Unfortunately, giving cash isn’t always an option. For example, the federal government is only legally allowed to collect money for charity once a year, through the Combined Federal Campaign. If you want to work with your co-workers to give any other time of year, it has to be a physical item being donated. As a result, the government created Feds Feed Families, the massive annual food drive. The rest of the items on here are useful to keep in mind if you’re in this sort of situation.

2) Don’t raid your own cupboard. Most of the time when you get food out of your own pantry, it’s because you never got around to eating it yourself. If you don’t want to eat it, it’s likely no one else does either. The food bank doesn’t want canned goods that you should have thrown out long ago. This especially goes for exotic or specialty food items that are difficult to incorporate into meals.

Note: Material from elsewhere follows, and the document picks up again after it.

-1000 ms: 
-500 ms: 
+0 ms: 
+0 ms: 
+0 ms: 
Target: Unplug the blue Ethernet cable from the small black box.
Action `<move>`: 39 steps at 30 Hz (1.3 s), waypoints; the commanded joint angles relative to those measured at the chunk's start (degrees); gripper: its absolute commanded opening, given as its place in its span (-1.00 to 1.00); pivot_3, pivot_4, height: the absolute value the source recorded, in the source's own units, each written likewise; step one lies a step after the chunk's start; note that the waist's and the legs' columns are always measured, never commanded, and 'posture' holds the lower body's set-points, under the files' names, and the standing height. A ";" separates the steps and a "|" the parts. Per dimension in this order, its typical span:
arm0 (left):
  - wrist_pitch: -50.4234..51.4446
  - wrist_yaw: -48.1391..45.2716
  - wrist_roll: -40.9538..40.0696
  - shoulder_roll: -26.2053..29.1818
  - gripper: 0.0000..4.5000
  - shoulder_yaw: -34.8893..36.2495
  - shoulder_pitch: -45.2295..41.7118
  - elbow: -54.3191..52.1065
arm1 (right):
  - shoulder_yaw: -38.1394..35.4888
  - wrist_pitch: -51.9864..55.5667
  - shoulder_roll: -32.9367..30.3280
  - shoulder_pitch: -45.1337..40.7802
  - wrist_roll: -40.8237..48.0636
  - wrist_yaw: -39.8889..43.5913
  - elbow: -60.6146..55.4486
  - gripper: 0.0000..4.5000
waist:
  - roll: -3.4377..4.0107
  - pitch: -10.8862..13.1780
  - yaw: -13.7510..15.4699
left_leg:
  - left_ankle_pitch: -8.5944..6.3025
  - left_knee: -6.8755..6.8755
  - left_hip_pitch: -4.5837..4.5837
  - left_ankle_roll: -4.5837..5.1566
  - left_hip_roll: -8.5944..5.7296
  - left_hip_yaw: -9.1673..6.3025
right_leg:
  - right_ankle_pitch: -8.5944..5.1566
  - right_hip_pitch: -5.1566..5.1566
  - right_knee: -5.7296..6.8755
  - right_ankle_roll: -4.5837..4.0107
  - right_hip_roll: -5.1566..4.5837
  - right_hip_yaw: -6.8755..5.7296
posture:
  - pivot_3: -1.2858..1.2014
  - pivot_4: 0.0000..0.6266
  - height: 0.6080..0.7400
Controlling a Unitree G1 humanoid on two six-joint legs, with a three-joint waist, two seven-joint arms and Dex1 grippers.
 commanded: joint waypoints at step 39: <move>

3) Buy the same quality that you would for yourself. There’s nothing wrong with bags of dried beans or generic store brands, so long as you would be happy with having those in your own cupboard. Personally, I purchase organic canned goods for food drives when I can because it supports agriculture I believe in.

4) Pool your money and buy in bulk. If for some reason, you can’t directly donate cash, at least make it stretch a little further. At work, I offer my co-workers the convenience of supporting a Costco run. No one wants to haul canned goods on the Metro and we were able to purchase a lot more than a bunch of individuals would have.

5) Keep people with food sensitivities and allergies in mind. An increasing number of children are hungry; an increasing number of children have severe allergies. I can’t imagine there’s not some crossover. It’s hard enough to not have enough food, but it’s even worse when you literally can’t eat the food available without dying or getting very sick. In addition, allergen and/or gluten-free foods are often much more expensive than their conventional counterparts, making them even more difficult for families or food banks to purchase. Try to stick at least a couple of gluten-free and/or allergen-free items in your basket.

6) Stick to healthy staples. Many food banks are trying to promote healthy eating habits, with good reason. A lot of them are even offering free cooking classes to adults and children. Unhealthy food is consistently faster, cheaper, and more calorie-rich than healthy food, making it an easy choice in the short-term for hungry people. Providing healthy, basic foods that can be used in simple meals makes it easier for time-stressed, resource-poor folks to eat more healthfully while still getting enough calories. However, this doesn’t mean buying a lot of diet food. The best way to determine what you should get is to follow the recommendations of the food bank itself. If the organization doesn’t provide recommendations, this one from the Capital Area Food Bank is a great start.

7) Buy non-food items if the food bank accepts them. Many low-income folks need hygiene and paper items just as much as food, including soap, paper towels, and feminine products.

8) Find out if the food bank will accept perishable foods and if there’s a way to deliver them effectively. Most food banks get plenty of canned goods, but may also want and need fresh produce. Obviously, you don’t want to give them days-old bread or vegetables, but there may be a place for some creative giving. For example, you might be able to participate in a gleaning session at a local farm, allowing everyone to learn about local agriculture instead of just getting goods from the supermarket.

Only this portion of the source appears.